__WORK ORDER__: Return every record below exactly as given.

__Stored records__:
- - -

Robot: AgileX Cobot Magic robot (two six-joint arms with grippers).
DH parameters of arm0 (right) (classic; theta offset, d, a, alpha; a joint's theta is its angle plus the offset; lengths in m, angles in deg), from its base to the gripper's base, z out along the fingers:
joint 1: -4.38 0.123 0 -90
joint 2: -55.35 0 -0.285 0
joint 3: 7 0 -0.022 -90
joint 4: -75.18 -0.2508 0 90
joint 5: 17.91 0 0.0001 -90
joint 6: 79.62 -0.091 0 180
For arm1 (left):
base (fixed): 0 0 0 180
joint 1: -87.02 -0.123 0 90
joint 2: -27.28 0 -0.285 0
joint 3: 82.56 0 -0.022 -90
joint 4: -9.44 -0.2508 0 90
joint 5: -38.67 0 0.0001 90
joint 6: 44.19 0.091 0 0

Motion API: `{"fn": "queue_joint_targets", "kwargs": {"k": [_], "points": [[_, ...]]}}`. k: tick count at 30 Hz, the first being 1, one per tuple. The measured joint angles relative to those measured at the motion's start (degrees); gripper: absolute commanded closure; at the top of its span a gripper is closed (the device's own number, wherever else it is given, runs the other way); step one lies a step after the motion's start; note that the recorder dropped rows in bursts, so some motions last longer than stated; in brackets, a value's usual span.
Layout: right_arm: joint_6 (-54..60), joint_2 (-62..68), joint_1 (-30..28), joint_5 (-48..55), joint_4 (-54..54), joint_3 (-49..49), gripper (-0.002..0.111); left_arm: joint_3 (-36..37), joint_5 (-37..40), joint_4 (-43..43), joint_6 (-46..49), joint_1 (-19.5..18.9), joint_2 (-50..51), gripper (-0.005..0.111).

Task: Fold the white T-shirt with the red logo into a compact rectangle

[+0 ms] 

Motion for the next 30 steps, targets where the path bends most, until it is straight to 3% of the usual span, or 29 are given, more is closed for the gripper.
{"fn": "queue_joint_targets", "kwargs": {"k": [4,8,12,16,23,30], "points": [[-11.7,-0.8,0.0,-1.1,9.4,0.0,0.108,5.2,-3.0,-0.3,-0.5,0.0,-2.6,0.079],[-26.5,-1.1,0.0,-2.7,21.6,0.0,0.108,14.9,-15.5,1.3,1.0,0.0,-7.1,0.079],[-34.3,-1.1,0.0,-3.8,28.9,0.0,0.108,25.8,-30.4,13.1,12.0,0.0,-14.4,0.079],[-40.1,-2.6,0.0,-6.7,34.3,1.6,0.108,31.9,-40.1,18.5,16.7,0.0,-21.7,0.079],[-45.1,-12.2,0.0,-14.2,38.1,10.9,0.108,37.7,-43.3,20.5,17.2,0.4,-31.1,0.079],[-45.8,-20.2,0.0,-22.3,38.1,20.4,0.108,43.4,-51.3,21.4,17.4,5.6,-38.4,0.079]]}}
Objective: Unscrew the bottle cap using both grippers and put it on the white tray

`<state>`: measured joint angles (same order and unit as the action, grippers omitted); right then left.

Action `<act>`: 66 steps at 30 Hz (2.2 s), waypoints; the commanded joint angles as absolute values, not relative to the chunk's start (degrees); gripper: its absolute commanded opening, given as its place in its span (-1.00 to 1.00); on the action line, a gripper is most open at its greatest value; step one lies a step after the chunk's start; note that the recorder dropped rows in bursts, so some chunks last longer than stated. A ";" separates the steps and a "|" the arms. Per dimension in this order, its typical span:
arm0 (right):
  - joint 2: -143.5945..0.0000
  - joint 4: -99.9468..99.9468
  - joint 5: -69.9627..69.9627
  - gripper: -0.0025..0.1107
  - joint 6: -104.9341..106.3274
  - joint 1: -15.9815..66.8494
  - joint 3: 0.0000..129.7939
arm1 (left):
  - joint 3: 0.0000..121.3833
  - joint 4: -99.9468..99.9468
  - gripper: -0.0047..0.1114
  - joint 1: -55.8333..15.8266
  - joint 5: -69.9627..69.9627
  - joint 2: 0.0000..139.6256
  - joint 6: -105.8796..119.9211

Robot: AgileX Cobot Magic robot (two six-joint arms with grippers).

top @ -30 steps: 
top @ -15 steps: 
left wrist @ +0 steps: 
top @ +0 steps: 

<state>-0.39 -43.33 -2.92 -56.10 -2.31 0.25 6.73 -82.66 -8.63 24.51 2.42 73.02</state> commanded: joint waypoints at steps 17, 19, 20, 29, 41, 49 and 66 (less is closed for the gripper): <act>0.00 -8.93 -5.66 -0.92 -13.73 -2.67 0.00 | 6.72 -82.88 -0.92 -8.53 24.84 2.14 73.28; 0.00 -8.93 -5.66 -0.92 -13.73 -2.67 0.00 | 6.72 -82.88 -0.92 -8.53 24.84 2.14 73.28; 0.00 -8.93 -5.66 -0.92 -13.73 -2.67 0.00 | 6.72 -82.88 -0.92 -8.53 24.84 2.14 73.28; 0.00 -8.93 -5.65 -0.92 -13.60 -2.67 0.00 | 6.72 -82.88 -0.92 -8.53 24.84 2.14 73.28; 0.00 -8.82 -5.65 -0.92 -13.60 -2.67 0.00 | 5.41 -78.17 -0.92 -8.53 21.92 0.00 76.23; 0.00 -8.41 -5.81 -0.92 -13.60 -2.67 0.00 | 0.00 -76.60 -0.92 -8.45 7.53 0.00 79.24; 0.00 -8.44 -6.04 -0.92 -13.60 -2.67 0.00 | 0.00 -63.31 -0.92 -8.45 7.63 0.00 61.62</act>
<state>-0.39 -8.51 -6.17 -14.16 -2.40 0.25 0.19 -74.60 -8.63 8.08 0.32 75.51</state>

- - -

__EXERCISE ANSWER__:
Robot: AgileX Cobot Magic robot (two six-joint arms with grippers).
DH parameters of arm0 (right) (classic; theta offset, d, a, alpha; a joint's theta is its angle plus the offset; lengths in m, angles in deg), from its base to the gripper's base, z out along the fingers:
joint 1: -4.38 0.123 0 -90
joint 2: -55.35 0 -0.285 0
joint 3: 7 0 -0.022 -90
joint 4: -75.18 -0.2508 0 90
joint 5: 17.91 0 0.0001 -90
joint 6: 79.62 -0.091 0 180
For arm1 (left):
base (fixed): 0 0 0 180
joint 1: -87.02 -0.123 0 90
joint 2: -27.28 0 -0.285 0
joint 3: 82.56 0 -0.022 -90
joint 4: -9.44 -0.2508 0 90
joint 5: -38.67 0 0.0001 90
joint 6: 44.19 0.091 0 0

Motion API: `{"fn": "queue_joint_targets", "kwargs": {"k": [_], "points": [[_, ...]]}}`. k: tick count at 30 Hz, the first being 1, one per tuple. The measured joint angles relative to those measured at the motion's start (degrees); gripper: absolute commanded closure; at the top of its span a gripper is closed (the device's own number, wherever else it is given, runs the other way); step one lies a step after the motion's start; note that the recorder dropped rows in bursts, so some motions last longer than stated; in brackets, a value's usual span.
Layout: right_arm: joint_6 (-54..60), joint_2 (-62..68), joint_1 (-30..28), joint_5 (-48..55), joint_4 (-54..54), joint_3 (-49..49), gripper (-0.002..0.111); left_arm: joint_3 (-36..37), joint_5 (-37..40), joint_4 (-43..43), joint_6 (-46..49), joint_1 (-19.5..18.9), joint_2 (-50..51), gripper (-0.005..0.111).

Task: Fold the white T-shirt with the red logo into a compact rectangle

[+0 ms] 

Motion for the next 30 steps, targets where the path bends most, until it is straight to 3% of the usual span, or 29 are given, more is closed for the gripper.
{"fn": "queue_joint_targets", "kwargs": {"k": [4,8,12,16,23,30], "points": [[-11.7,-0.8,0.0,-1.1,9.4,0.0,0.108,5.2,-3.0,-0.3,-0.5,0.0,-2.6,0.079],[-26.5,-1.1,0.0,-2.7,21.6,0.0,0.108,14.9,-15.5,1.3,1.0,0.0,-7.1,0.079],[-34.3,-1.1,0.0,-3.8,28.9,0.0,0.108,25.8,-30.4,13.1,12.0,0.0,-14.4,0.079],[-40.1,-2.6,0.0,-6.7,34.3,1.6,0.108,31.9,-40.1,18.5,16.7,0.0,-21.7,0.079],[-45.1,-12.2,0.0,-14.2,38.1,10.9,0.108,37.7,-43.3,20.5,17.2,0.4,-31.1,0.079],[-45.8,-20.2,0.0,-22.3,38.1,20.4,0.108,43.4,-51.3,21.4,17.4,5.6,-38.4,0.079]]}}
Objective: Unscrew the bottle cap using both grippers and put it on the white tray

`<state>`: measured joint angles (same order and unit as the action, grippers omitted); right then left.

Action `<act>`: 66 steps at 30 Hz (2.2 s), waypoints; the commanded joint angles as absolute values, not relative to the chunk's start (degrees); gripper: its absolute commanded opening, given as its place in its span (-1.00 to 1.00); on the action line, a gripper is most open at its greatest value; step one lies a step after the chunk's start; note that the recorder dropped rows in bursts, so some chunks last longer than stated. A ";" separates the steps and a "|" the arms. Per dimension in this order, its typical span:
arm0 (right):
  - joint 2: -143.5945..0.0000
  - joint 4: -99.9468..99.9468
  - joint 5: -69.9627..69.9627
  - gripper: -0.0025..0.1107
  - joint 6: -104.9341..106.3274
  - joint 1: -15.9815..66.8494
  - joint 3: 0.0000..129.7939
arm1 (left):
  - joint 3: 0.0000..121.3833
  - joint 4: -99.9468..99.9468
  - gripper: -0.0047..0.1114
  - joint 1: -55.8333..15.8266
  - joint 5: -69.9627..69.9627
  - joint 2: 0.0000..139.6256
  - joint 6: -105.8796..119.9211

Robot: AgileX Cobot Magic robot (two six-joint arms with grippers).

top @ -30 steps: 
top @ -15 steps: 
left wrist @ +0 steps: 
top @ +0 steps: 

<state>-0.39 -43.33 -2.92 -56.10 -2.31 0.25 6.73 -82.66 -8.63 24.51 2.42 73.02</state> commanded: joint waypoints at steps 17, 19, 20, 29, 41, 49 and 66 (less is closed for the gripper): <act>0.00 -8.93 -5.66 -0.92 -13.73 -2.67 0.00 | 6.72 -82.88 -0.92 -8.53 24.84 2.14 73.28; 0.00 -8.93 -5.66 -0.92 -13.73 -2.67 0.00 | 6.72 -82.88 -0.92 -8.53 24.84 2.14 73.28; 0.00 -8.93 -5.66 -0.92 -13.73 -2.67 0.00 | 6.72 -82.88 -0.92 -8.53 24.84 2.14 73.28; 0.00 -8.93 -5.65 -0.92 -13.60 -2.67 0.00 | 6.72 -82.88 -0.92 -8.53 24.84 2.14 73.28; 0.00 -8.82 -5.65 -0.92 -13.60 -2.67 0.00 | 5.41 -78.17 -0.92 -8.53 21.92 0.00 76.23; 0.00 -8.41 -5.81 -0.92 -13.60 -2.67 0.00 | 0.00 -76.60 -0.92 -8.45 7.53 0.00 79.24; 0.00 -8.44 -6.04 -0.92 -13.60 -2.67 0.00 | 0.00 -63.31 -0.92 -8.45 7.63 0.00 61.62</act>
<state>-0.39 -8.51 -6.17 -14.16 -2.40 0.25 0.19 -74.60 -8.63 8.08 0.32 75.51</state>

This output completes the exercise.